Most otitis media with effusion (OME) in children heals spontaneously, but it is sometimes persistent and intractable. The major factors determining these different courses of OME are unknown. Identifying such factors would be clinically helpful. Factors affecting on the outcome of OME were studied experimentally and clinically. In animal experiment OME was induced in rabbit by occluding the Eustachian tube. Clinical study was conducted by investigating a histology of the middle ear mucosa, sampled from 64 children with OME (87 ears) who underwent middle ear tube ventilation. Furthermore, these cases studied how the degree of mastoid pneumatization before and after treatment, changes in the volume of the middle ear air cavity and the course after removal of the middle ear ventilation tube affected lesions in the middle ear mucosa. In animals, histology of the middle ear mucosa showed that in the early stages, the subepithelial layer of the middle ear mucosa was characterized by edematous hypertrophy and enlarged blood vessels. In later stages, it became fibrous as a result of chronic inflammation. These results suggest that lesions of the subepithelial layer are unlikely to recover. In clinical cases, histological changes in mucosal samples were rated on a two-point scale: changes in the epithelium and changes in the subepithelial layer.

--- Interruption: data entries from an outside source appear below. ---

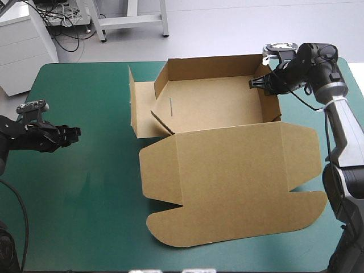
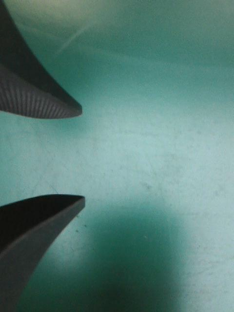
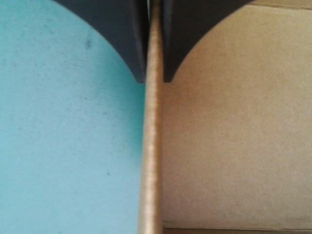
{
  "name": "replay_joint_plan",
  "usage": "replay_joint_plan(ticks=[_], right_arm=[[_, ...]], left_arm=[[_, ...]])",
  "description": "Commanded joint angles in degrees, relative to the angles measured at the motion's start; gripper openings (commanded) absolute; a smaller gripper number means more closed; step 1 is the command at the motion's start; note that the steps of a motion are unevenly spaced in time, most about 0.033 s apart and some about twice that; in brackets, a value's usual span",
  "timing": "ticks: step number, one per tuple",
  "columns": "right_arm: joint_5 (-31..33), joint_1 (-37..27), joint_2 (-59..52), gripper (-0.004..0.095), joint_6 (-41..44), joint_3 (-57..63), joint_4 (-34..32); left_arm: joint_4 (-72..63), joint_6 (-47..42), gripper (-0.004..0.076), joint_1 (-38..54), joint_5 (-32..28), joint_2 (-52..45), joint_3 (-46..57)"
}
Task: Fold the box
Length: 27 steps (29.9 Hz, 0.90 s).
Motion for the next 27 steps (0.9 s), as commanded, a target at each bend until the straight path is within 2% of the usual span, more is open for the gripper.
replay_joint_plan(ticks=[1,5,11,17,27], right_arm=[[-2.6,-0.51,-4.7,-0.0018,-2.03,-1.58,7.79],[-3.05,-0.51,-4.95,-0.0018,-2.83,-1.58,13.32],[-3.42,-0.39,-4.72,-0.0018,-4.07,-1.58,17.56],[-4.02,-0.39,-4.49,-0.0017,-4.07,-1.58,17.8],[-4.16,-0.39,-3.43,-0.0017,-4.07,-1.48,15.72]], left_arm=[[-9.48,5.13,0.0344,0.01,-2.54,0.43,-1.24],[-16.47,10.4,0.0344,0.01,-3.54,2.56,-1.24],[-30.07,18.27,0.0344,0.01,-2.35,5.42,-1.24],[-43.25,23.49,0.0344,-2.08,1.51,8.16,-1.24],[-51.02,28.19,0.0344,-11.81,-0.95,8.75,-1.24]])
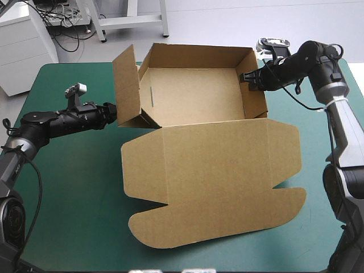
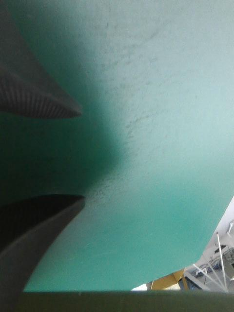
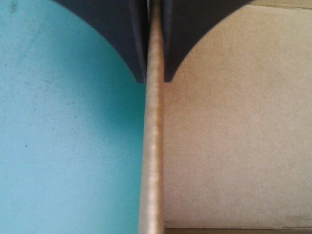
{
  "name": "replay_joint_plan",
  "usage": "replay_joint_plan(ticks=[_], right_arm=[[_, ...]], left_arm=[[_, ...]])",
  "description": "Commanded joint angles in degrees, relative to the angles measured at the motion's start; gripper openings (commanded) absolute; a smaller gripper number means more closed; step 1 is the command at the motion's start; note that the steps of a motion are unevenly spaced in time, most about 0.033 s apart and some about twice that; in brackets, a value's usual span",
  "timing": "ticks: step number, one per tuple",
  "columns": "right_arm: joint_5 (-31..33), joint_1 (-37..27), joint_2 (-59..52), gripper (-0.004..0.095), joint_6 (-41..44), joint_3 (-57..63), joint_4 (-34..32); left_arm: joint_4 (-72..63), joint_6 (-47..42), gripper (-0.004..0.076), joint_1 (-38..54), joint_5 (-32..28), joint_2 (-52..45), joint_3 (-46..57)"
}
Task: Fold the box
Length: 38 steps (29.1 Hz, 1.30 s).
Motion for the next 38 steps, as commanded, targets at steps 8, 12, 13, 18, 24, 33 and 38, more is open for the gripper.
replay_joint_plan(ticks=[8,12,13,18,24,33,38], right_arm=[[-1.96,-0.37,-2.99,-0.0017,0.07,-1.48,0.75],[-2.07,-0.37,-2.72,-0.0017,0.26,-1.48,-0.02],[-2.07,-0.37,-2.6,-0.0017,0.26,-1.48,-0.02],[-2.19,-0.37,-2.13,-0.0017,0.43,-1.48,-0.07],[-2.4,-0.37,-2.03,-0.0017,0.43,-1.48,-0.66],[-2.62,-0.37,-2.03,-0.0017,1.57,-1.48,-1.47],[-2.62,-0.37,-2.03,-0.0017,1.79,-1.48,-1.47]], left_arm=[[-14.61,3.69,0.0344,-1.45,6.24,-2.24,-1.24],[-21.09,4.94,0.0344,-1.45,10.74,-2.24,-1.24],[-23.13,5.29,0.0344,-1.45,12.42,-2.24,-1.24],[-26.79,5.99,0.0345,-1.45,16.98,-2.24,-1.35],[-27.03,5.49,0.037,-1.45,21.56,-2.24,-4.97],[-14.62,-2.09,0.0482,-1.81,17.72,-2.24,-15.24],[-7.92,-5.2,0.0486,-5.32,14.72,-2.24,-18.96]])
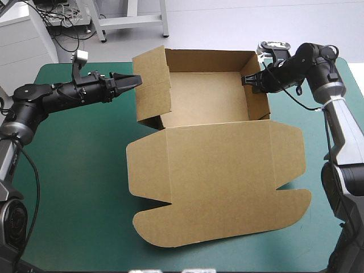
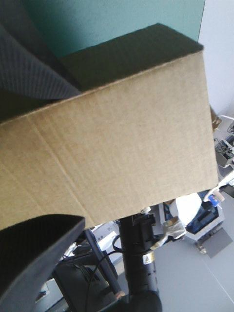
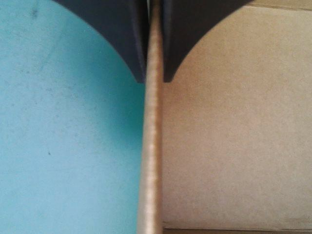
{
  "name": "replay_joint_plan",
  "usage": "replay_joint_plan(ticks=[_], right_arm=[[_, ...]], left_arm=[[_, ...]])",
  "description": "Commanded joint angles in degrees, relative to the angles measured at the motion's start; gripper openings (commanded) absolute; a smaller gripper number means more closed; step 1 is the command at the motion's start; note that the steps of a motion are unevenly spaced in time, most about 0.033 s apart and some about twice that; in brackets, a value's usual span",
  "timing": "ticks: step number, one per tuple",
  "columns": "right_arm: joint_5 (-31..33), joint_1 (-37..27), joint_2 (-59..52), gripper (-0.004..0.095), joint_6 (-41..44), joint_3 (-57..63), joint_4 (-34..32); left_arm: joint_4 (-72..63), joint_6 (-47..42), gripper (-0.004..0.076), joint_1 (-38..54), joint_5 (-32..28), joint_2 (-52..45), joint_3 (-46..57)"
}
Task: Fold the box
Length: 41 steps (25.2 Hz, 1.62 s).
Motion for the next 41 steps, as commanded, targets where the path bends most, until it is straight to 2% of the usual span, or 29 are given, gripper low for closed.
replay_joint_plan(ticks=[1,4,9,15,21,28,34,41], right_arm=[[-2.41,-0.37,-3.24,-0.0017,0.89,-1.58,2.36],[-2.31,-0.37,-3.24,-0.0018,0.89,-1.58,2.36],[-2.2,-0.37,-3.24,-0.0017,1.24,-1.58,2.36],[-2.09,-0.25,-3.24,-0.0016,3.99,-1.58,1.85],[-1.39,-0.15,-3.24,-0.0016,5.08,-1.58,1.12],[-0.61,1.6,-3.24,-0.0015,7.01,-1.58,-3.3],[-0.6,3.68,-3.24,-0.0015,9.83,-1.58,-6.35],[-0.01,4.16,-3.24,-0.0015,11.78,-1.58,-6.6]], left_arm=[[2.01,-2.53,0.0486,-2.58,-1.17,-2.3,-3.38],[7.59,-4.46,0.0486,-4.59,-3.24,-2.3,-3.74],[8.81,-9.64,0.0485,-5.27,-3.68,-2.3,-6.74],[23.67,-20.46,0.0486,-9.66,-4.57,-1.26,-14.57],[26.1,-24.81,0.0486,-11.52,-4.44,0.93,-18.06],[40.41,-33.59,0.0485,-15.34,-1.53,4.6,-25.21],[45.52,-38.49,0.0485,-18.47,0.25,8.26,-32.91],[55.88,-43.53,0.0478,-21.49,8.32,13.81,-40.81]])
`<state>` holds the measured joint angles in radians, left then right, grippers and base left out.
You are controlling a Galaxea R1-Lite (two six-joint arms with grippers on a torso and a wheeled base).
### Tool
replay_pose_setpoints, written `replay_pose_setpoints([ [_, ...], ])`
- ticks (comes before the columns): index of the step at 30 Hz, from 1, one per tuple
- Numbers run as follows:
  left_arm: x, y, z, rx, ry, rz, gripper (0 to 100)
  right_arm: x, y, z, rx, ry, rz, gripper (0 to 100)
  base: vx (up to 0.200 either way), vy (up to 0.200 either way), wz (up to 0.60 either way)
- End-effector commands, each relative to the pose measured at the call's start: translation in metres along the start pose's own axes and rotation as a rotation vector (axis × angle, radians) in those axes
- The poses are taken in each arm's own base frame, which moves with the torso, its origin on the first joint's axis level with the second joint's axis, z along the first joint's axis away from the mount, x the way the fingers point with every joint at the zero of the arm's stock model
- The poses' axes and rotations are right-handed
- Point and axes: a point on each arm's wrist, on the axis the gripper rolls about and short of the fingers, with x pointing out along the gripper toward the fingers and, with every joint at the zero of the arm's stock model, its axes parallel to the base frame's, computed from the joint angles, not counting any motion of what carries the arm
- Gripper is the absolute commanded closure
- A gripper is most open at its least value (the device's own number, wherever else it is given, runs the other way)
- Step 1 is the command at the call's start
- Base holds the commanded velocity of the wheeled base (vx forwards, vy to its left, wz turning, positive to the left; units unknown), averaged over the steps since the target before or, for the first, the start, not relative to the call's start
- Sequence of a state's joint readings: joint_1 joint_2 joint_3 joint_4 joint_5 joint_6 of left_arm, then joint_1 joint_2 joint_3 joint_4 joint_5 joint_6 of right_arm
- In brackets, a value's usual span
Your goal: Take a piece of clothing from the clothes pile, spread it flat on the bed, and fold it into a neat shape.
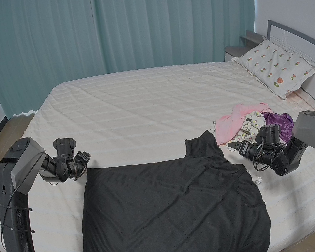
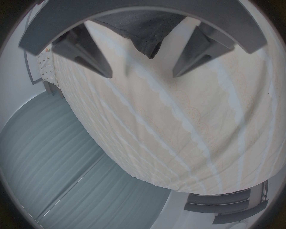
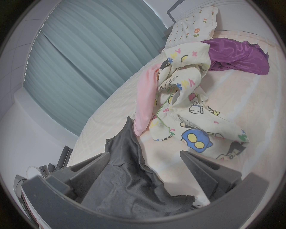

Re-pneumatization, a sign of healing of middle ear mucosal inflammation, was seen 12 months to 18 months after surgery. Among patients in whom the tube was left inserted for more than 18 months, only 11% had unfavorable outcomes and the recurrence rate was low. All patients who had recurrence of disease despite more than 18 months of tube insertion had prolonged inflammation in the middle ear mucosa. There results indicate that the air cavity returns to approximately normal degree of pneumatization more than 18 months after surgery, and that the extent of lesions in the middle ear mucosa, especially the subepithelial layer, is closely related to the healing of OME.

摘要

大多数儿童分泌性中耳炎(OME)可自愈,但有时会持续不愈且难以治疗。决定OME这些不同病程的主要因素尚不清楚。识别此类因素将有助于临床诊断。我们通过实验和临床研究了影响OME预后的因素。在动物实验中,通过阻塞咽鼓管在兔子身上诱发OME。临床研究则是对64例接受中耳置管通气的OME患儿(87耳)的中耳黏膜组织学进行调查。此外,这些病例还研究了治疗前后乳突气化程度、中耳气腔容积变化以及去除中耳通气管后的病程如何影响中耳黏膜病变。在动物中,中耳黏膜组织学显示,早期中耳黏膜上皮下层表现为水肿性肥大和血管扩张。后期,由于慢性炎症而变为纤维化。这些结果表明上皮下层病变不太可能恢复。在临床病例中,黏膜样本的组织学变化按两点量表进行评分:上皮变化和上皮下层变化。中耳黏膜炎症愈合的标志——再气化,在手术后12个月至18个月出现。在置管超过18个月的患者中,只有11%的预后不佳且复发率较低。所有尽管置管超过18个月仍疾病复发的患者,中耳黏膜均有长期炎症。这些结果表明,手术后18个月以上气腔恢复到大致正常的气化程度,中耳黏膜病变程度,尤其是上皮下层病变程度与OME的愈合密切相关。